Of the lines below, report only those that contain "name".
=== Begin Enclosure ===
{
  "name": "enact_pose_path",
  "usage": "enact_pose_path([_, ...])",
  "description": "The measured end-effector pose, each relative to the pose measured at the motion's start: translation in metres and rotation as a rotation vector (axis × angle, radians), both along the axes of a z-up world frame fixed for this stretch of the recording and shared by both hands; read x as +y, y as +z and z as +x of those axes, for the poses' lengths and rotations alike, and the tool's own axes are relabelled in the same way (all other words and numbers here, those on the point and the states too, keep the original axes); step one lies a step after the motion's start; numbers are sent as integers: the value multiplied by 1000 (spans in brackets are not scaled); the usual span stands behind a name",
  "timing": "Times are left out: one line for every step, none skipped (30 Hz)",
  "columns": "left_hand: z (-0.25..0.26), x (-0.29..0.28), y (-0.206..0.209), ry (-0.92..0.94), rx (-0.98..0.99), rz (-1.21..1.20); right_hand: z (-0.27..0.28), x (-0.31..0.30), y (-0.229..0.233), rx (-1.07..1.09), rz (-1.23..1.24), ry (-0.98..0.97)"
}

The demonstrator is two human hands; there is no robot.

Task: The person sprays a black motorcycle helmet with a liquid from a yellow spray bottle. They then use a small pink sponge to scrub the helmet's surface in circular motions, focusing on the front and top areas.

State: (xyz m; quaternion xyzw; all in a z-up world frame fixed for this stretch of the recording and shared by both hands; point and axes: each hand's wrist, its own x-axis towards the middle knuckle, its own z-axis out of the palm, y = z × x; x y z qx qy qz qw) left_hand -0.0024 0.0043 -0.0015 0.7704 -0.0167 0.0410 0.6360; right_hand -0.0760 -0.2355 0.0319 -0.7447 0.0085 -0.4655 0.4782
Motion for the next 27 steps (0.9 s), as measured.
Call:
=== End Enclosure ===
Solution
  "name": "enact_pose_path",
  "description": "The measured end-effector pose, each relative to the pose measured at the motion's start: translation in metres and rotation as a rotation vector (axis × angle, radians), both along the axes of a z-up world frame fixed for this stretch of the recording and shared by both hands; read x as +y, y as +z and z as +x of those axes, for the poses' lengths and rotations alike, and the tool's own axes are relabelled in the same way (all other words and numbers here, those on the point and the states too, keep the original axes); step one lies a step after the motion's start; numbers are sent as integers: the value multiplied by 1000 (spans in brackets are not scaled); the usual span stands behind a name",

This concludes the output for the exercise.